Итак, достопочтенный член парламента от Суинли, одетый в неброский повседневный костюм, появляется у моего порога ровно в пять. Не люблю гадить там, где живу, однако на сей раз желаю полностью контролировать ситуацию. Жертва намерена всеми силами скрыть, куда направилась, потому преимуществ гораздо больше, нежели рисков. Открываю дверь прежде, чем он успевает постучаться, и молча веду его в гостиную. Занавески предварительно задернула.
Сперва приходится полностью завладеть вниманием Руперта, а уж потом развязать поясок шелкового халатика. Тот соскальзывает на пол, и я предстаю перед гостем в облегающем комбинезоне из черного латекса. На мне латексные же перчатки и высокие ботфорты, волосы забраны в хвост на макушке. Не слишком оригинально, но у Руперта есть определенные склонности, а я предпочитаю одежду, которая легко отстирывается.
Он сидит на диване, потеет и старается не пускать слюни.
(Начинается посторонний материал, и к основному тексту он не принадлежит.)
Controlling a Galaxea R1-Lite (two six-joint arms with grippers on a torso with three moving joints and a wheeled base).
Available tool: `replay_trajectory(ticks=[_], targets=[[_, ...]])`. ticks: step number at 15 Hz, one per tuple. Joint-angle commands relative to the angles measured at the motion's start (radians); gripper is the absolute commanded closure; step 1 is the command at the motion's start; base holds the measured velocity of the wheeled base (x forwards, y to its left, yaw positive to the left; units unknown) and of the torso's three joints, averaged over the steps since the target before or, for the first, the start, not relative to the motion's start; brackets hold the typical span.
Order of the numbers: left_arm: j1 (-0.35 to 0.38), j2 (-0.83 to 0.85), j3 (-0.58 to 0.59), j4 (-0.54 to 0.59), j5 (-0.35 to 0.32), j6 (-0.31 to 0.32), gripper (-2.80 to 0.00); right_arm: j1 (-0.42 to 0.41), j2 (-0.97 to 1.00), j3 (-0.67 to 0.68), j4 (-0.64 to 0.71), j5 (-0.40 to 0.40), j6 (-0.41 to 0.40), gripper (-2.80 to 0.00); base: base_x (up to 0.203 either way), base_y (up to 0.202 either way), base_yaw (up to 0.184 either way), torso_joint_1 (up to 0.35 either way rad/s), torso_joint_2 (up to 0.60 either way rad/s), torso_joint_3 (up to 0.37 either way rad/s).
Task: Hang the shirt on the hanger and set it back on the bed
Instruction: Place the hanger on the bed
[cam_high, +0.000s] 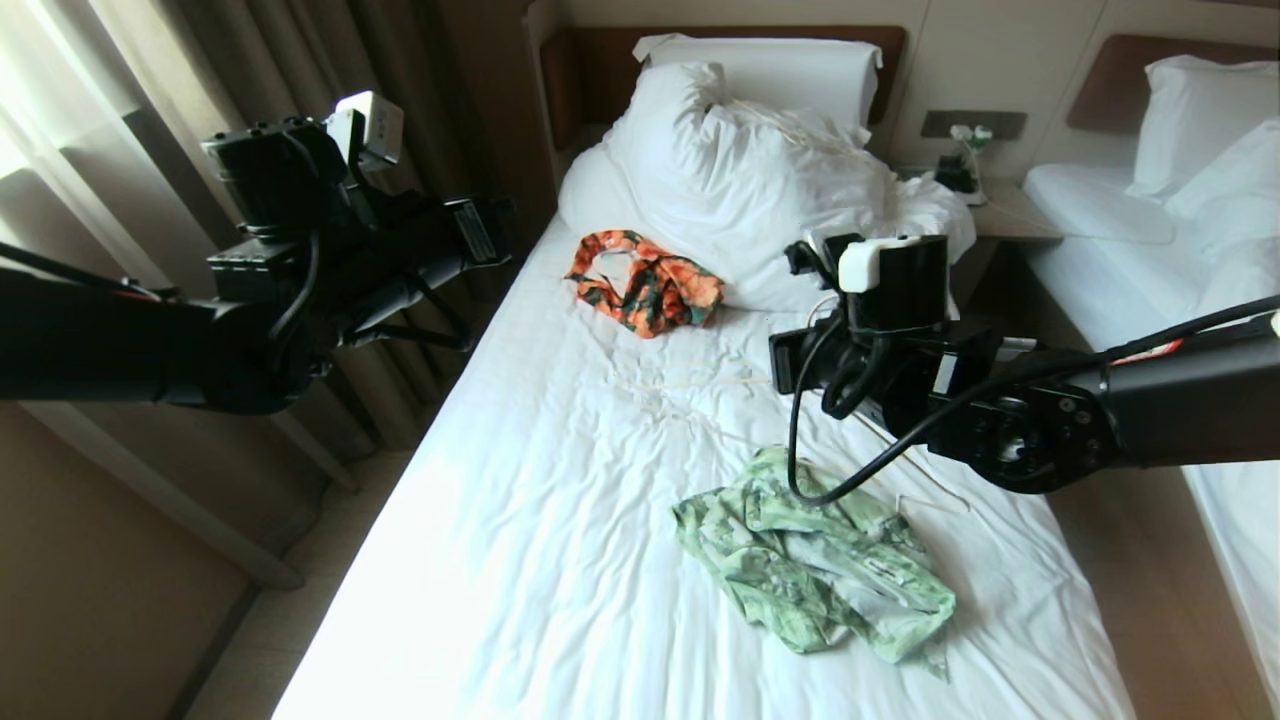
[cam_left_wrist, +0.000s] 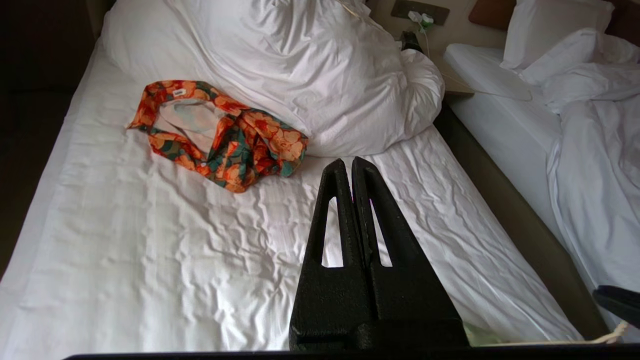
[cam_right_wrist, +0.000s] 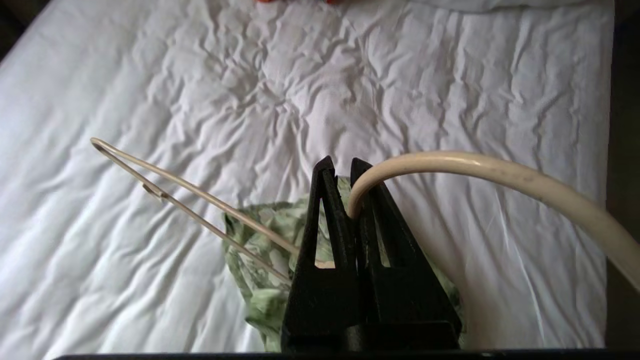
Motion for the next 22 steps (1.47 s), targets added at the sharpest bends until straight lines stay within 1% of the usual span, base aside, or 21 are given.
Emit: replay_trajectory(ticks=[1, 5, 8, 11, 14, 18, 19, 22], targets=[[-0.001, -0.003, 0.001, -0.004, 0.0, 0.001, 0.0, -0.026, 0.033, 0.01, 0.041, 0.01, -0.008, 0.0, 0.0, 0.0, 0.0, 0.0, 0.0, 0.0], [0.001, -0.01, 0.001, -0.004, 0.003, 0.002, 0.0, -0.088, 0.13, 0.029, 0.054, 0.028, -0.012, 0.0, 0.0, 0.0, 0.0, 0.0, 0.0, 0.0], [0.002, -0.013, 0.001, -0.004, 0.004, 0.002, 0.0, -0.098, 0.17, 0.083, 0.042, 0.054, -0.003, 0.0, 0.0, 0.0, 0.0, 0.0, 0.0, 0.0], [0.001, -0.015, 0.001, -0.005, 0.004, 0.002, 0.0, -0.108, 0.201, 0.138, 0.009, 0.06, 0.003, 0.0, 0.0, 0.0, 0.0, 0.0, 0.0, 0.0], [0.001, -0.015, 0.001, -0.005, 0.006, 0.002, 0.0, -0.116, 0.246, 0.171, -0.077, 0.063, -0.005, 0.0, 0.0, 0.0, 0.0, 0.0, 0.0, 0.0], [0.001, -0.015, 0.001, -0.007, 0.006, 0.002, 0.0, -0.121, 0.299, 0.175, -0.117, 0.059, -0.008, 0.0, 0.0, 0.0, 0.0, 0.0, 0.0, 0.0], [0.001, -0.015, 0.001, -0.007, 0.006, 0.001, 0.0, -0.125, 0.314, 0.174, -0.151, 0.058, -0.011, 0.0, 0.0, 0.0, 0.0, 0.0, 0.0, 0.0], [0.001, -0.013, 0.0, -0.008, 0.009, -0.001, 0.0, -0.146, 0.363, 0.173, -0.213, 0.056, -0.046, 0.0, 0.0, 0.0, 0.0, 0.0, 0.0, 0.0]])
Наливаю ему двойную порцию односолодового со льдом.
– Уж начал бояться, что ты никогда не захочешь со мной встретиться, – бормочет мой гость.
Забираю опустевший бокал и вновь его наполняю.
– У меня стоит с тех пор, как получил твое сообщение. Черт, все думал, как бы не задержали за аморальное поведение.
– Ожидание – половина удовольствия, – отвечаю я.
Запустив Руперта в дом, держусь от него на расстоянии пары футов, не позволяю себя касаться. Передаю ему бокал, и он вытягивает ко мне лапу. Я быстро отступаю.
– Сейчас умру от нетерпения, – стонет подонок.
– Подожди, ты пока ничего не видел. – Провожу рукой в перчатке по шее, затем между обтянутых латексом грудей, и он следит за каждым моим движением. – Будь хорошим мальчиком, выпей еще.
Он опрокидывает в себя виски, поднимается и снова тянется к моему телу. Я опять делаю шаг назад.
– Нет-нет. Потерпи.
– Сколько можно терпеть… – надувает губы Руперт.
Хм. Значит, этого похотливого инфантильного человечишку заводит игра в недотрогу? Наверняка у него бывал секс по взаимному согласию – как иначе? Кстати, он не врал – у него и вправду стоит, хотя и не слишком впечатляюще, насколько мне удается рассмотреть. Лицо и шея – багровые, лоб блестит от пота.